- Directed by: John Gilling
- Screenplay by: John Antrobus
- Based on: novel Idle on Parade by William Camp
- Produced by: Irving Allen Albert R. Broccoli
- Starring: William Bendix Anne Aubrey Anthony Newley
- Cinematography: Ted Moore
- Edited by: Bert Rule
- Music by: Bill Shepherd
- Production company: Warwick Films
- Distributed by: Columbia Pictures
- Release date: 24 March 1959 (UK);
- Running time: 88 min.
- Country: United Kingdom
- Language: English

= Idol on Parade =

1959 British film by John Gilling

Idol on Parade (also known as Idle on Parade) is a 1959 British comedy film directed by John Gilling and starring William Bendix, Anthony Newley, Sid James and Lionel Jeffries. The screenplay was by John Antrobus, based on the 1958 William Camp novel Idle on Parade which was inspired by Elvis Presley's conscription into the US Army. It was produced by Irving Allen and Albert R. Broccoli for Warwick Films. Jeep Jackson serves his two years of compulsory National Service in the British military.

==Plot==

Pop star Jeep Jackson is conscripted into the British army. He tries to continue his recording career while still undergoing training on camp. When a different J. Jackson materialises the platoon takes the opportunity to post Jeep to the Outer Hebrides to remove his disruptive impact from the camp.
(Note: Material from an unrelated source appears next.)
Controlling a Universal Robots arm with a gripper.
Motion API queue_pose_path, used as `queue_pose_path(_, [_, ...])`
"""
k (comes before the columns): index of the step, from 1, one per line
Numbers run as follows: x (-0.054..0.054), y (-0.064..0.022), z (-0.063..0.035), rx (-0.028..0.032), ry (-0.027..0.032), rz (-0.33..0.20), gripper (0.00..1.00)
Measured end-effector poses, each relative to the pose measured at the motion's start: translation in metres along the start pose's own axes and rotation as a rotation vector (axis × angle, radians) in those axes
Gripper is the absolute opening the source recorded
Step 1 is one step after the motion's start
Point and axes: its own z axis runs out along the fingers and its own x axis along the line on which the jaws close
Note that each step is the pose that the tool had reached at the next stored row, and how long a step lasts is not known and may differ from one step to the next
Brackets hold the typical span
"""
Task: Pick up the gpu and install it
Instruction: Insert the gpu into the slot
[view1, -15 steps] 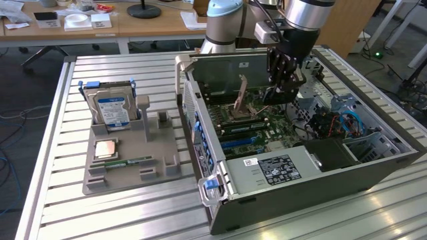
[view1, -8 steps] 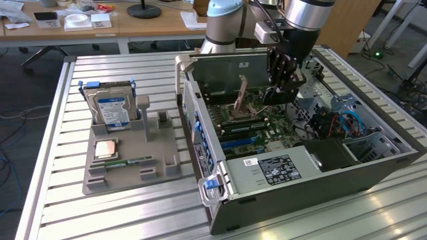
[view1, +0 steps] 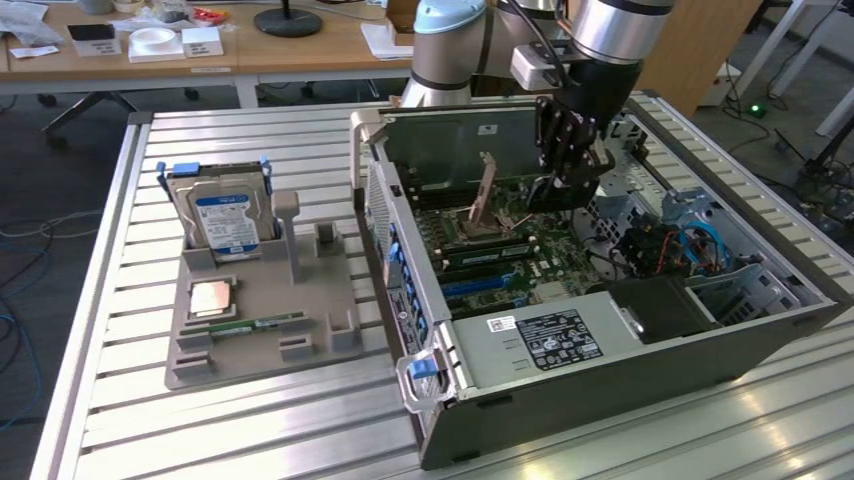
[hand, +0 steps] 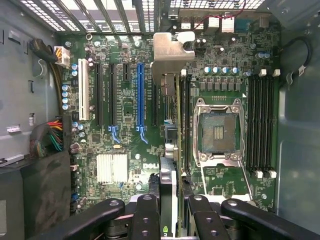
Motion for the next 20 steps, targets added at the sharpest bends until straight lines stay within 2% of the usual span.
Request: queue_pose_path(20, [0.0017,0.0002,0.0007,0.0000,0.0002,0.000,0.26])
When a group of soldiers go to the cinema in the film, they go to see The Cockleshell Heroes (1955), in which Newley was an actor.

==Cast==
- William Bendix as Sergeant Major Lush
- Anthony Newley as Jeep Jackson
- Anne Aubrey as Caroline
- Lionel Jeffries as Bertie
- Sid James as Herbie
- David Lodge as Shorty
- Dilys Laye as Renee
- William Kendall as Commanding Officer
- Bernie Winters as Joseph Jackson
- Harry Fowler as Ron
- Percy Herbert as Sergeant (Hebrides)

==Production==
The original novel, described by The Observer as "very funny", concerned an intellectual in the army, rather than a pop singer.

Anthony Newley had made several films for Warwick Productions but this was his first lead. Filming began on 10 November 1958 and took six weeks. It was the first time William Bendix had worked in England.

== Music ==
It was the first time Newley sang in a film. Four of the five songs from the soundtrack made the top 20, with "I've Waited So Long", reaching No. 3 in the UK chart. "I got a bigger kick out of being on the hit parade than anything I've ever done," said Newley.

==Critical reception==
The Monthly Film Bulletin wrote: "The theme of a popular performer drafted into the Army strikes a topical note, but it is worked out here along the broadest and most predictable lines. Anthony Newley works hard against trite material, and apart from isolated bright moments the film is simply a waste of good comedy talent."

Variety called it "a straightforward army farce ... pure corn".

In British Sound Films: The Studio Years 1928–1959 David Quinlan rated the film as "average", writing: "Makeshift comedy has good pop songs (notably two by Gerry Laudan and Len Preverman) that helped make Newley a star."

Filmink caused it "surprisingly fun" and it let to several more low budget films starring Newley made by Warwick.